> [What you have to do]
In the entries that follow, say how many lines contain the string "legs". Give no other words.
-----
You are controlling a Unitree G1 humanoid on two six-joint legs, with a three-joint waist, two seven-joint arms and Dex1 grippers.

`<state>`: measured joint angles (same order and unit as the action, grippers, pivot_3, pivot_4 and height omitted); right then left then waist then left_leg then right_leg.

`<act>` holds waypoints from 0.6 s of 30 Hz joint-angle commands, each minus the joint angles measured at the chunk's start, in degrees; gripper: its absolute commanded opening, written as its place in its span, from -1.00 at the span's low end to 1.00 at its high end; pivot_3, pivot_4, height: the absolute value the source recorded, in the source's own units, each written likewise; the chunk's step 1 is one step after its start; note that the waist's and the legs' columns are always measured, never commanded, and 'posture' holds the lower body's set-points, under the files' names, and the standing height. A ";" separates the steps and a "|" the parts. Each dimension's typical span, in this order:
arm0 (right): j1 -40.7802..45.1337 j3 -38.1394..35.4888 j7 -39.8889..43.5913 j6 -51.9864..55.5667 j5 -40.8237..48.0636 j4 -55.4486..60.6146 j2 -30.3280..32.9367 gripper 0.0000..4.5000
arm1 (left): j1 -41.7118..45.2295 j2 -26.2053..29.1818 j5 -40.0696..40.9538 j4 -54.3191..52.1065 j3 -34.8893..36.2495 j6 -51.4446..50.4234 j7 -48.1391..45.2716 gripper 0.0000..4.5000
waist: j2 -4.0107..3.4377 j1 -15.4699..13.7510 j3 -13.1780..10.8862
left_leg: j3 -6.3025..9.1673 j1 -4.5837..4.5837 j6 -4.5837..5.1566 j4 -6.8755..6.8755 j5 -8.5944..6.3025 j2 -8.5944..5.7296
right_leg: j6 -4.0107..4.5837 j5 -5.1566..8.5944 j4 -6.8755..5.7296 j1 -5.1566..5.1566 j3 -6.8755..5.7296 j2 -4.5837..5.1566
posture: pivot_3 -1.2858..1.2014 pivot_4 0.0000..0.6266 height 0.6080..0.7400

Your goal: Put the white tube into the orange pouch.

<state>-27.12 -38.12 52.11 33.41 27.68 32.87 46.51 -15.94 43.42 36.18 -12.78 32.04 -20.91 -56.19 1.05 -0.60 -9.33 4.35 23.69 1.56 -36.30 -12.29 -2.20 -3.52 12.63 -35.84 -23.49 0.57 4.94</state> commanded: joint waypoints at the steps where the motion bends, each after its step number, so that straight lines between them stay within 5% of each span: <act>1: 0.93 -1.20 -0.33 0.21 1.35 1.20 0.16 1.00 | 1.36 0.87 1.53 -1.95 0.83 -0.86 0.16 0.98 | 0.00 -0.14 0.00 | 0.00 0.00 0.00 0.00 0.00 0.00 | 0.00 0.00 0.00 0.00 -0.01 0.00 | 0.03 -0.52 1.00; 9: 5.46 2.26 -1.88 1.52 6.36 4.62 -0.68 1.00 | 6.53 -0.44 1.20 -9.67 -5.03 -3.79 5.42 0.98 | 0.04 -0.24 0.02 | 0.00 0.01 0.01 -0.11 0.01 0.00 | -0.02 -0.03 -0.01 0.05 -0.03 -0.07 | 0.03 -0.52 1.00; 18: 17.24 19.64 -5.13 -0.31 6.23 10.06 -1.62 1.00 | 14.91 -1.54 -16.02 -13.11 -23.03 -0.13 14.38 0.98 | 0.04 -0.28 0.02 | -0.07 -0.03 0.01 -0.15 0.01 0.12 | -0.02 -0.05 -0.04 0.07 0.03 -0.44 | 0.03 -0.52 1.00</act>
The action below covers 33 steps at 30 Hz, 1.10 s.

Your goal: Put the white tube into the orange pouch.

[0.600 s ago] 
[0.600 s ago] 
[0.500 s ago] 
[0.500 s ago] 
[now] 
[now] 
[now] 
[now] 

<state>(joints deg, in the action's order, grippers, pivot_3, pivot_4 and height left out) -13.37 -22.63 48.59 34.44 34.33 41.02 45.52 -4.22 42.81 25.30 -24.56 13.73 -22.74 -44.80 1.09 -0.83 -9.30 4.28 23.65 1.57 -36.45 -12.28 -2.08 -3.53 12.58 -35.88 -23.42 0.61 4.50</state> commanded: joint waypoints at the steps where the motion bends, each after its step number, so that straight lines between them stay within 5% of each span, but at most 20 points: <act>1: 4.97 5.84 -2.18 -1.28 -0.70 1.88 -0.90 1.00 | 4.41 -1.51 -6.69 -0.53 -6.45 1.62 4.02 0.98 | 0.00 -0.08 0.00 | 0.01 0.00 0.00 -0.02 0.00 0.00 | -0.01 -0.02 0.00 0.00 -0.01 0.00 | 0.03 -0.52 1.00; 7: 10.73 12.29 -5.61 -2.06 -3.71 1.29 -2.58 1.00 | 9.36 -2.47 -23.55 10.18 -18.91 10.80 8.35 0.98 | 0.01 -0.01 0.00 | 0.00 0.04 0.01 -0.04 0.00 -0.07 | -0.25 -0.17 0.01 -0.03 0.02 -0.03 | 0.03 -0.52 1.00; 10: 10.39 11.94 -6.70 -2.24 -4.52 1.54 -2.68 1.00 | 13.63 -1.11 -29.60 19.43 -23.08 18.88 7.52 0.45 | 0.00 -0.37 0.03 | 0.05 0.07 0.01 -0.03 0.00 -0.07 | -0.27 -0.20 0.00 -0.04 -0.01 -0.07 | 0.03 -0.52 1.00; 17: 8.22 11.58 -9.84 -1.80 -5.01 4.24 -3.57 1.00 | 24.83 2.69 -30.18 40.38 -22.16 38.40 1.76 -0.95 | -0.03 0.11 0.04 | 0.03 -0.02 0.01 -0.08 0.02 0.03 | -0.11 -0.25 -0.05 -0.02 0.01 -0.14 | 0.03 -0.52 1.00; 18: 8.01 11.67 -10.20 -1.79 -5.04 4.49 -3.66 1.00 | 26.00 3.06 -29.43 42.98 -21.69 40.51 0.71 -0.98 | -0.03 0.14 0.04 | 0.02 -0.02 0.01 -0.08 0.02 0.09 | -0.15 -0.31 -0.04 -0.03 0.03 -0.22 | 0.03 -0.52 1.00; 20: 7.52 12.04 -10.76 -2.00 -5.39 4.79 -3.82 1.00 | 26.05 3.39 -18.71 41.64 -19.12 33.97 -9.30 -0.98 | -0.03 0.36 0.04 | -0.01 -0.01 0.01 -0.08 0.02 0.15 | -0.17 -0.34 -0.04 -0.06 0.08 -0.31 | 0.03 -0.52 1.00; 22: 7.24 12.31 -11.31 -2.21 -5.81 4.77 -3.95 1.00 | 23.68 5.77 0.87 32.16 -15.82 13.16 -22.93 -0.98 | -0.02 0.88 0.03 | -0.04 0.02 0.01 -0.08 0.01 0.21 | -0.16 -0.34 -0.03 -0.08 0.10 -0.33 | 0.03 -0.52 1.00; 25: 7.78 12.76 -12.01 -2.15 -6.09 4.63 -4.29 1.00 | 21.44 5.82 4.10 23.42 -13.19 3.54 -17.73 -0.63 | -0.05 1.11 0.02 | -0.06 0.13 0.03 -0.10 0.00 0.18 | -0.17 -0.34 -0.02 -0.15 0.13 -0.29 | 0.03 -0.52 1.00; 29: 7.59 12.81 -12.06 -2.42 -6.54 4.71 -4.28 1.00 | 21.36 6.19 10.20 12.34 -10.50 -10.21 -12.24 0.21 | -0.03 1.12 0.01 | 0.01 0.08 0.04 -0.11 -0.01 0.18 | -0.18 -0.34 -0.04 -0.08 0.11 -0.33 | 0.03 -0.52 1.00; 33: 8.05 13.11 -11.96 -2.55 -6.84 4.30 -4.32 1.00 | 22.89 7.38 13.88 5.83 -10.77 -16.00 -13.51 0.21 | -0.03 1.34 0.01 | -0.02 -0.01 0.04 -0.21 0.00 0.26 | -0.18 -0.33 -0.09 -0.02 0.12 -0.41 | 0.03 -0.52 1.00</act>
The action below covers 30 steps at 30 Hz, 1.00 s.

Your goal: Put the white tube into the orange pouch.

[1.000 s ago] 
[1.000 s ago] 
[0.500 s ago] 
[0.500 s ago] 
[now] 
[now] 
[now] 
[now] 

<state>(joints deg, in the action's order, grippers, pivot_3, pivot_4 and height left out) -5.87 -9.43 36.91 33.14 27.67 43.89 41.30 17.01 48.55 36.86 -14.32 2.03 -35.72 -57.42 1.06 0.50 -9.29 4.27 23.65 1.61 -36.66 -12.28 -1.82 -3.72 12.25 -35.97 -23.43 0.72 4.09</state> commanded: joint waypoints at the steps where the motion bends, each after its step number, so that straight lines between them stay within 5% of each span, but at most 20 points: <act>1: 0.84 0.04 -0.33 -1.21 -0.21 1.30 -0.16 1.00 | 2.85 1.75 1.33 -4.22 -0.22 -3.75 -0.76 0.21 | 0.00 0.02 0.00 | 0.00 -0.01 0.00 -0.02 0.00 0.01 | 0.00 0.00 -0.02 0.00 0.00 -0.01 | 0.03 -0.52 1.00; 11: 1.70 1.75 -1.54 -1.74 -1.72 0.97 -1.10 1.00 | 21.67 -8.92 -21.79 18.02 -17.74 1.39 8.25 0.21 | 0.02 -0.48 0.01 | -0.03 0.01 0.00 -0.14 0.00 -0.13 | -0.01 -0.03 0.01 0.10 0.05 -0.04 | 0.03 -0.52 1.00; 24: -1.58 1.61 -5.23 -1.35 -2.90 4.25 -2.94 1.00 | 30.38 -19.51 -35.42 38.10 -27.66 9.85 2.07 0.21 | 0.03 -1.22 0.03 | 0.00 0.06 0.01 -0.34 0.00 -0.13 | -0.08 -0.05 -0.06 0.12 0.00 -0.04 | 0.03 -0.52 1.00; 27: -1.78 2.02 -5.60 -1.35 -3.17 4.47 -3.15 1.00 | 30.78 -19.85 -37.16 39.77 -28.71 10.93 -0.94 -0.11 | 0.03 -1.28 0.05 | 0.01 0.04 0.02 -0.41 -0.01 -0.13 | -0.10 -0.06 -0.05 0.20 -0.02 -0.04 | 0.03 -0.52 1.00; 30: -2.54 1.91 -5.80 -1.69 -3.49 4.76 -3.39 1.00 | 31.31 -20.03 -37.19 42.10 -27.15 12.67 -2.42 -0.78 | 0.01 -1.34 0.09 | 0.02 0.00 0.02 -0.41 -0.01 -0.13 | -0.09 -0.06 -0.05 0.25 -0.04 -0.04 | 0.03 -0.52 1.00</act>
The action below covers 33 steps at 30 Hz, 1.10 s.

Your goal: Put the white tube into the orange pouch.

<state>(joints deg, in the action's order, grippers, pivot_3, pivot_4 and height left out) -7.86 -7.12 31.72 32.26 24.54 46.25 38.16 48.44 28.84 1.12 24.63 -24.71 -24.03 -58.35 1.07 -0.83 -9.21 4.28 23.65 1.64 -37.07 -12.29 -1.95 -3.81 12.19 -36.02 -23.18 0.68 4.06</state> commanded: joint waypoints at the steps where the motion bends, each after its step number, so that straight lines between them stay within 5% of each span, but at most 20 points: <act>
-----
> [Expected answer]
2